Tuesday, August 21, 2018

Parallel Execution of PL/SQL

A recent experience with text searching showed up some limitations on parallel execution of PL/SQL functions, and how to work around them.

Text Searching can be CPU Intensive?

It started with a requirement to find names that roughly matched a search string. The roughness of the match was determined by calculating the Levenshtein distance between each customer name and the search string. Informally, the Levenshtein distance is a mathematical function that calculates the minimum number of single-character edits (insertions, deletions or substitutions) required to change one word into the other. Oracle has implemented it as a function in a delivered package UTL_MATCH.EDIT_DISTANCE().  This function isn't directly relevant to the rest of the discussion about parallelism, except that it is an example of CPU intensive processing that doesn't alter the database where parallel execution may be a legitimate tactic for improving performance.
The examples in this article use the SH schema in the Oracle sample schemas (available on Github).

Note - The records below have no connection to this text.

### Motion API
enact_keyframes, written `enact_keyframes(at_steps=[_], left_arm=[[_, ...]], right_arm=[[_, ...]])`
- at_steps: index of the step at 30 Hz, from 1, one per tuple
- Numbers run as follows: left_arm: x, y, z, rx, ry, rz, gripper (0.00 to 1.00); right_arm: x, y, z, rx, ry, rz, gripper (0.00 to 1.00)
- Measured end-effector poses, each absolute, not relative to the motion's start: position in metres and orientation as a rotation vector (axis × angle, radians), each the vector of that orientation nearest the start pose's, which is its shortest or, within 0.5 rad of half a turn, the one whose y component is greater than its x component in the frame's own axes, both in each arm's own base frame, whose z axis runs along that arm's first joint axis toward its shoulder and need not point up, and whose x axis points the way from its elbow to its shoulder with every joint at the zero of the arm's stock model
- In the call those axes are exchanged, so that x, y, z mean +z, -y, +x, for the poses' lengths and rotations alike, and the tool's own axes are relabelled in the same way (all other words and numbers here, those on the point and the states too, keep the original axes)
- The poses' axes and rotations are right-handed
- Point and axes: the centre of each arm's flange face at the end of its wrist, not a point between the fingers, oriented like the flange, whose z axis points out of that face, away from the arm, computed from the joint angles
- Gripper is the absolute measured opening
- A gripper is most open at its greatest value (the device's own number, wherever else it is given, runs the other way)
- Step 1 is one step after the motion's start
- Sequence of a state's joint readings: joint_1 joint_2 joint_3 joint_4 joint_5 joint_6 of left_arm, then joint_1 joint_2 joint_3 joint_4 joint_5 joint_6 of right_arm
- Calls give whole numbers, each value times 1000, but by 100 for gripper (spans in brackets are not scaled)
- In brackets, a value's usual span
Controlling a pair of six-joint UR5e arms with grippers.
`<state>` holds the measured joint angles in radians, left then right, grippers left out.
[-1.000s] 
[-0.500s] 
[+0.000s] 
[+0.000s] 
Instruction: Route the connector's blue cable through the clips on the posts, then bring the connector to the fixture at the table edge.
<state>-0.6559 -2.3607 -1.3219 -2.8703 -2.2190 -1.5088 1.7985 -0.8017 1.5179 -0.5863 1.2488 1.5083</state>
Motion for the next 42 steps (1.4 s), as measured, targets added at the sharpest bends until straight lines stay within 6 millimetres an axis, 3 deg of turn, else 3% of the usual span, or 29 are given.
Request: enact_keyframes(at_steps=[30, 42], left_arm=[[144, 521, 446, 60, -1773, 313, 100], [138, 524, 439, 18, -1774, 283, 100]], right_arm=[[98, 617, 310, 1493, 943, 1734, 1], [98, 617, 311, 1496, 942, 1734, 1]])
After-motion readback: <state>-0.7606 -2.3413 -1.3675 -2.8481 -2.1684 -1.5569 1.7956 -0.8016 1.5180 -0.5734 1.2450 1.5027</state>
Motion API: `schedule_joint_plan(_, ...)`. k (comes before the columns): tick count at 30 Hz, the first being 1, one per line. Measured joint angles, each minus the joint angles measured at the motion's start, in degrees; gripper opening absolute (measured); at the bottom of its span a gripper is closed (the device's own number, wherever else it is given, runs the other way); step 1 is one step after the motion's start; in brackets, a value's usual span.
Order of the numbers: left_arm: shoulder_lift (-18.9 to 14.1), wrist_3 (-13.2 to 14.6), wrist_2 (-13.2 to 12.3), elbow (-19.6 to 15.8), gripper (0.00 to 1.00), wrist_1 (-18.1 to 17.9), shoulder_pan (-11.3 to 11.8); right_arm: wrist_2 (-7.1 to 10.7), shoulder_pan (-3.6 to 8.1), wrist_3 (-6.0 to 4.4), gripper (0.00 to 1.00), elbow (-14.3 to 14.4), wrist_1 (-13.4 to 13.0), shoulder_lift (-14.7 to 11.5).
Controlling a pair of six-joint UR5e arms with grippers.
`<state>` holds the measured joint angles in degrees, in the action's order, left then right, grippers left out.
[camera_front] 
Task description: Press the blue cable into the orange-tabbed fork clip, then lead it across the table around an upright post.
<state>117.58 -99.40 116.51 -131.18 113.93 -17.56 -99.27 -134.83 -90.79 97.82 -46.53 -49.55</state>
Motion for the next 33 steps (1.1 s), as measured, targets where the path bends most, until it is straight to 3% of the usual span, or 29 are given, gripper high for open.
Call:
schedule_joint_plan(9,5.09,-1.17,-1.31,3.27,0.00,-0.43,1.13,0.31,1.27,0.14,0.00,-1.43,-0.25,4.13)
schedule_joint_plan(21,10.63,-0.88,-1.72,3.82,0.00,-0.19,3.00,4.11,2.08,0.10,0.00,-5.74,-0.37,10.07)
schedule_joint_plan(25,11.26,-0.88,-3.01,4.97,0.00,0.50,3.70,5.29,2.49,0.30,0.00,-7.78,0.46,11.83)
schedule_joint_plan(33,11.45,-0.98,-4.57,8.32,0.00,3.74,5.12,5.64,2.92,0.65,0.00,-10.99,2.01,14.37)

The following query searches case-insensitively for customer names within a Levenshtein distance of 3 from 'Stephen'. It finds 'Steven' and 'Staphany'.
set autotrace on timi on pages 99 lines 200
with x as (
select c.cust_first_name
,      utl_match.edit_distance(upper(cust_first_name),'STEPHEN') edit_distance
from customers c
)
select * from x
where edit_distance <= 3
/

CUST_FIRST_NAME      EDIT_DISTANCE
-------------------- -------------
Staphany                         3
Steven                           2
Steven                           2
However, to do so Oracle had to full scan the table and execute the function for every row in the table.
Plan hash value: 2008213504
-------------------------------------------------------------------------------
| Id  | Operation         | Name      | Rows  | Bytes | Cost (%CPU)| Time     |
-------------------------------------------------------------------------------
|   0 | SELECT STATEMENT  |           |  2775 | 19425 |   429   (4)| 00:00:01 |
|*  1 |  TABLE ACCESS FULL| CUSTOMERS |  2775 | 19425 |   429   (4)| 00:00:01 |
-------------------------------------------------------------------------------

Predicate Information (identified by operation id):
---------------------------------------------------
   1 - filter("UTL_MATCH"."EDIT_DISTANCE"(UPPER("CUST_FIRST_NAME"),'STEPHEN')<=3)
Oracle implemented Levenshtein as a C function that is then called from PL/SQL, so it just consumes CPU and doesn't do anything else to the database. You can start to see why the user complained that the query with UTL_MATCH was slow.
However, the first question is how much time do we spend on the full scan and how much time do we spend executing this function?

Follow the Time with Instrumentation 

For test purposes, I am going to build my own packaged functions with session instrumentation. Then I can use Active Session History (ASH) to work out where the time went.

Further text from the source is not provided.